Well, that's related to the particular implementations, not theory. If PostgreSQL works faster and is less resource-intensive than MongoDB, it says nothing about their theoretical underpinnings. The whole point of the NoSQL movement is that one approach (relational databases with SQL) to work with data and its structure cannot be the best answer to all the possibilities in that space. Not because of particularities in the implementation (eg. speed), but because it gives you an easier time working with it; there's no mismatch.
I'd say that if you are working with diverse documents with a few or no relationships, a document oriented database is necessarily a better fit to the task at hand than a relational one. It's a tautology.

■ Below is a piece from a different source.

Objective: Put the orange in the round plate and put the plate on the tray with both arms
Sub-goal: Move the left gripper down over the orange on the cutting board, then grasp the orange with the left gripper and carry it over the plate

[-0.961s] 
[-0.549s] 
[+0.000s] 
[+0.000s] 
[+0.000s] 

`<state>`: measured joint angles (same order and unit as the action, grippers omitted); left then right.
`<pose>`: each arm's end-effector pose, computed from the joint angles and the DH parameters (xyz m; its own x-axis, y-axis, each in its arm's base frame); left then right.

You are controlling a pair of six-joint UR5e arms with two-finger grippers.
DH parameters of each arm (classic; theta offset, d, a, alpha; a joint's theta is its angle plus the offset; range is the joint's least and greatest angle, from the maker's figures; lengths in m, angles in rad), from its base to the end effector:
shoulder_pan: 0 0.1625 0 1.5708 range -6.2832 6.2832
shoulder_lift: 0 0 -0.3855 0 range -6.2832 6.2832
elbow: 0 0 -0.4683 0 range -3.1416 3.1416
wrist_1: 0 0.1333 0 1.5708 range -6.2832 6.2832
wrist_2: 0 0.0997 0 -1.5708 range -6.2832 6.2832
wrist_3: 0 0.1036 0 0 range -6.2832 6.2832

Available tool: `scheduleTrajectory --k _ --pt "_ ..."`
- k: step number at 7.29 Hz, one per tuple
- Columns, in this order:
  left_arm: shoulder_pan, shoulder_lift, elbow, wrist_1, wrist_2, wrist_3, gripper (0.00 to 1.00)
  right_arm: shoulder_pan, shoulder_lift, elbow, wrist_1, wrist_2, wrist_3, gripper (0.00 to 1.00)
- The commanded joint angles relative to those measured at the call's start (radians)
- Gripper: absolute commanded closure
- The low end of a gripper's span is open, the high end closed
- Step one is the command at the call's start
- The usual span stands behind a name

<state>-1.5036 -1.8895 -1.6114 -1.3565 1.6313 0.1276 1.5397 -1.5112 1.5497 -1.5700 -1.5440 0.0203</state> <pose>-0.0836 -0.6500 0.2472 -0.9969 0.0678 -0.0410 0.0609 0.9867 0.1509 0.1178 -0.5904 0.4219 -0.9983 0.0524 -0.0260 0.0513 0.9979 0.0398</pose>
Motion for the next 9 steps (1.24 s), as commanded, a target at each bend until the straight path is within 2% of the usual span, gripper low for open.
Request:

If you are needing many JOINS and your data is homogeneous, there's a mismatch. You probably should have chosen a relational database in the first place, as it better fits that model.
Agreed. It's hilarious to watch people who keep trying to setup this RDBMS versus NoSQL situation. As though every data model can be perfectly handled by a RDBMS if only I learnt enough SQL.
Faster ? NO. In my use case I have one domain object with 30 embedded relationships. MongoDB: one request. SQL: 30 joins.
Durable ? NO. It is trivial to distribute data between multiple nodes using MongoDB and have writes be on some or all of them. I have yet to see a clustering SQL system that makes the process as simple as any NoSQL database.
Fewer application errors ? Well this just makes no sense. Why would a database be causing application errors ? Either the fetch/store request fails or it doesn't.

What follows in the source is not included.